▶ _Exercise instructions_:
Only the lines holding the string "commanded" are needed; copy each of them from the data.

▶ _Exercise data_:
- Opening Delimiter -
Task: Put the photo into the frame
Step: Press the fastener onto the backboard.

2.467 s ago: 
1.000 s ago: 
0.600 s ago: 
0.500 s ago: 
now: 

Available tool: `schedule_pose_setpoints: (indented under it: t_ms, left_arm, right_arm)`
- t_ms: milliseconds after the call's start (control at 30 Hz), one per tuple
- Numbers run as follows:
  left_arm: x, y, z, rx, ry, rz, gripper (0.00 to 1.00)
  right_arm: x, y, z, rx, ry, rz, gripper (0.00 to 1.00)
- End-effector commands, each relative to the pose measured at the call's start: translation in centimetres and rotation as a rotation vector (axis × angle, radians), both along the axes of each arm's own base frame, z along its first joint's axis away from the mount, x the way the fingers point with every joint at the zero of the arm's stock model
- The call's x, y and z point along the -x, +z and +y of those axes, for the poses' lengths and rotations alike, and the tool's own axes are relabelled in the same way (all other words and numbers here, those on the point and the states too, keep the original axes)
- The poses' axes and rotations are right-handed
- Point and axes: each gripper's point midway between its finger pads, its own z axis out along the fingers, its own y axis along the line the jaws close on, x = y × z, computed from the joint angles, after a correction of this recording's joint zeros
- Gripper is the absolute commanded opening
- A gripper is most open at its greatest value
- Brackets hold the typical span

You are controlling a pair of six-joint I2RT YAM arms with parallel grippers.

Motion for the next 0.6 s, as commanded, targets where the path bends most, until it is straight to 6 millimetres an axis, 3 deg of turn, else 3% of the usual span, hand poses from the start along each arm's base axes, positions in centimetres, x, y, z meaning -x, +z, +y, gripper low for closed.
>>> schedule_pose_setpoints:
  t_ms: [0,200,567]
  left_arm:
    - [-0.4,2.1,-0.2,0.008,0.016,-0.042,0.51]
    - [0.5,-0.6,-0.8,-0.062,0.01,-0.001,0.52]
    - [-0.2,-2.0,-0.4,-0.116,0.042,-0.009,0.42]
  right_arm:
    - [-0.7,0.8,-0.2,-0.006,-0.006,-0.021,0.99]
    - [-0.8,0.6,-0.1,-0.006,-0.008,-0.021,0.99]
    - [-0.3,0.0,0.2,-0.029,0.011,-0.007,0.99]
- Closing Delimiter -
▶ _Answer space_:
- Gripper is the absolute commanded opening
Motion for the next 0.6 s, as commanded, targets where the path bends most, until it is straight to 6 millimetres an axis, 3 deg of turn, else 3% of the usual span, hand poses from the start along each arm's base axes, positions in centimetres, x, y, z meaning -x, +z, +y, gripper low for closed.

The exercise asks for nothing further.